Ingredients: 28 oz. can of crushed tomatoes, 2 small red onions, half a head of garlic, 2 jalapeños (with or without seeds), 3 small carrots, 1 package of baby portabello mushrooms, package of sweet italian turkey sausage (removed from casing), sun-dried tomatoes, olive oil, dried basil & oregano, crushed red pepper flakes, salt & pepper, whatever pasta you like
- Chop all vegetables to around roughly the same size (to your liking).
- Place garlic, onion, carrots and jalapeños in pan and sauté with olive oil on medium high heat. Add salt, pepper and red pepper flakes as well, to your taste.
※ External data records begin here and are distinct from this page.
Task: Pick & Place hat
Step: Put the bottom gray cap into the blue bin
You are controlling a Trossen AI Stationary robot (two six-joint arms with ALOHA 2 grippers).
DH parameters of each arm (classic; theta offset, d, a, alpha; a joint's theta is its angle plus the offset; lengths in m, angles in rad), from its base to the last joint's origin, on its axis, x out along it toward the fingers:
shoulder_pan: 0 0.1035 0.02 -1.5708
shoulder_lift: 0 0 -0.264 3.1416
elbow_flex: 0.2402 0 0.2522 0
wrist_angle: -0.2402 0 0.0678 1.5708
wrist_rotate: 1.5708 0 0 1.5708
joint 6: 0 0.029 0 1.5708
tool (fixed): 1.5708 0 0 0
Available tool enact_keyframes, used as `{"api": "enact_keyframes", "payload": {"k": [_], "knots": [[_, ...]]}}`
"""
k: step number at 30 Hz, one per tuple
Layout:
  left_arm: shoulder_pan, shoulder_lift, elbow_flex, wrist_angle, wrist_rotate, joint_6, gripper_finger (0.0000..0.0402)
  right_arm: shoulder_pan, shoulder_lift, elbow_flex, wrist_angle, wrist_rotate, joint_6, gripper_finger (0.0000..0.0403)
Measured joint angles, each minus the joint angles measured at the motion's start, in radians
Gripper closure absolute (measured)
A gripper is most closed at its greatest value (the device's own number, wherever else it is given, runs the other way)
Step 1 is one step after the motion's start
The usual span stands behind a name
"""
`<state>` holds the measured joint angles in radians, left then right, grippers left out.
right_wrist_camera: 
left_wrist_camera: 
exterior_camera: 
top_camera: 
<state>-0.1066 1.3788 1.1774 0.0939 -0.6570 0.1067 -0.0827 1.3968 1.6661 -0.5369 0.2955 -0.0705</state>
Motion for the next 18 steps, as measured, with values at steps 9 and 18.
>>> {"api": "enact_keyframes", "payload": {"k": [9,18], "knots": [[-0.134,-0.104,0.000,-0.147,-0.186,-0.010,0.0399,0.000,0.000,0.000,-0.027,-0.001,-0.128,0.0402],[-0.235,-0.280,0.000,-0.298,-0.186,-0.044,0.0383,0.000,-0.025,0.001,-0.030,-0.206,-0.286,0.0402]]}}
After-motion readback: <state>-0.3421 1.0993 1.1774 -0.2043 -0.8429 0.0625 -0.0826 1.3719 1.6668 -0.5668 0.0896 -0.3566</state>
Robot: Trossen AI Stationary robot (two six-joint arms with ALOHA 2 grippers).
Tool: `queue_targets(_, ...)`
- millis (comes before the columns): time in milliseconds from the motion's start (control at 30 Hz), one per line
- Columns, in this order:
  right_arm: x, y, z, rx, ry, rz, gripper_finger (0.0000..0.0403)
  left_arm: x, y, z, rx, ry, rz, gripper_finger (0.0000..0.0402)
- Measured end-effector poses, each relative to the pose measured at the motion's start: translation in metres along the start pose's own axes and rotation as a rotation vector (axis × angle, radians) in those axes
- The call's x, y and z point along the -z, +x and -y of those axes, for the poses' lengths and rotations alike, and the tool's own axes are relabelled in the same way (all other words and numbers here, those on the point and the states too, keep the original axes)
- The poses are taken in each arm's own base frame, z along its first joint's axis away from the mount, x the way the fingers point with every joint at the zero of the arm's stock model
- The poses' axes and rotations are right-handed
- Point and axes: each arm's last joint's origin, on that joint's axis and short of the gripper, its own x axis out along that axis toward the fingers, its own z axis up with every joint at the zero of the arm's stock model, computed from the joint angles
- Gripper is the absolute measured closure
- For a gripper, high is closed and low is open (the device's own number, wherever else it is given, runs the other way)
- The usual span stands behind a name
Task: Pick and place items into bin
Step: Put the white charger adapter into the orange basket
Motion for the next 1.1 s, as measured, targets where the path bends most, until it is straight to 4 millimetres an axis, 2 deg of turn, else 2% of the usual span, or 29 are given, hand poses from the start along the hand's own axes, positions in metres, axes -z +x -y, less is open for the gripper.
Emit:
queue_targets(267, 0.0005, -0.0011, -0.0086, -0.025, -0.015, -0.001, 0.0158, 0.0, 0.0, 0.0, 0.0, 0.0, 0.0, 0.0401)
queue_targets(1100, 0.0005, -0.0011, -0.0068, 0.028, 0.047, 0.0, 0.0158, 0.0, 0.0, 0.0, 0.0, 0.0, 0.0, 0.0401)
- When onions are translucent, add the mushrooms to the pan. Season here as well with salt & pepper.
- After the mushrooms are softened, add the turkey sausage and sun-dried tomato to the pan and break it up into tiny pieces with your spatula.
- Brown most of the sausage (it doesn't need to be cooked all the way) and finally add the can of crushed tomatoes to the pan with some dried basil and oregano. Obviously fresh herbs would work better if you have them. 1 tbsp fresh herbs = 1 tsp dried herbs.
- Lower heat to keep the sauce at a simmer. Let it cook until the water evaporates and it starts to thicken up to your desired consistency.
- When the sauce is done, mix with al dente cooked pasta (in the pan, so the residual heat aids in the pasta absorbing the sauce) and enjoy!
This sauce is usually my go-to, but the ingredients vary each time, depending on what is in the fridge/pantry. I'm excited to bring this to school for lunch - it's a nice change from salad.
I've also been making a lot of smoothies lately to have as breakfast during my commute to school. This one had honeydew melon, avocado and vanilla greek yogurt. It made such a pretty green color!